I love openings to short stories that deliberately misdirect. They emphasise one small aspect of the plot, as though that were going to the basis of the entire story, and then pull you into something with a grander scale, occasionally harking back to that unobtrusive opening when you knew nothing. Here I am thinking – what happened to her other friends? Why was this man at parties when he didn’t appear to be invited? What has made our narrator cold and bitter? None of that really matters, of course, because the story then weaves in a different direction. I am drawn in!
It is never unbelievably good, and sometimes it sinks below-average, but The Dangers of Smoking in Bed can be a delicious read.
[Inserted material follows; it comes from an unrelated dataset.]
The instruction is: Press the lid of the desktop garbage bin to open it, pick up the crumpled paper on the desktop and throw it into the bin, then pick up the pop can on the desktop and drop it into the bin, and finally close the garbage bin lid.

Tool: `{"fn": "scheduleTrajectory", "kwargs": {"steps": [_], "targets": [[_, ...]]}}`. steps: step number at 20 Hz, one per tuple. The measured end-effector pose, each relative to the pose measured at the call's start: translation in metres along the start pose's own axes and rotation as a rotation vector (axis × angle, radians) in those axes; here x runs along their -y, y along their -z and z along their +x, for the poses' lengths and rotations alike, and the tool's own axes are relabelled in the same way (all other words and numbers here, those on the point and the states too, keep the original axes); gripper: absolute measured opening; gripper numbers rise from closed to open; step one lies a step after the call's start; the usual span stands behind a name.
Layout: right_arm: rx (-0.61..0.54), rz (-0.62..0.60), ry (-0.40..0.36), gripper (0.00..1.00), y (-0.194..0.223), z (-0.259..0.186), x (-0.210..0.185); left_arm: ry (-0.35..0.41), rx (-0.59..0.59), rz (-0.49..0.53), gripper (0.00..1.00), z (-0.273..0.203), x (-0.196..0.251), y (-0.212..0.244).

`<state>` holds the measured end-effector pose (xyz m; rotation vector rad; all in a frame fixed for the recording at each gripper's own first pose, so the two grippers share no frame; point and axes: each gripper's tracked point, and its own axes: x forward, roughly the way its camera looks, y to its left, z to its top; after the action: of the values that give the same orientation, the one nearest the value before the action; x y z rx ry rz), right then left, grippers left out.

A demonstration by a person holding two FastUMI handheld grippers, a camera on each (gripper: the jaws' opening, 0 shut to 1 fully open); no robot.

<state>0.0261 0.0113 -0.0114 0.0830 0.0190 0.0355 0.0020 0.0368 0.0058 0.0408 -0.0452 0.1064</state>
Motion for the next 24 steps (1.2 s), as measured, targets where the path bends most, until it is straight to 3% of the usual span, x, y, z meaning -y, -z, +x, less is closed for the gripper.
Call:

I heard Enriquez speak on a recent live Bookshelf podcast and she was brilliant. On the podcast, the hosts were spruiking some event called the ‘Best 100 Books’ where the audience votes on their favourite books and they asked Enriquez why it was important to recognise modern and old classics. Enriquez, charmingly, replied, “It’s not. Lists are silly. We like them because they are silly.” She was essentially saying: this whole hour of discussion is not as serious as you are trying to convince yourself, and that’s not a bad thing at all. To reply so honestly, and with such an upbeat spin, is damn endearing.
Even though The Dangers of Smoking in Bed didn’t wow me in the way that Enriquez did on that podcast, I am going to continue reading her. This is a collection of her early work. There are definite signs of promise here. I can see a future where I read her later works and say, “ah”.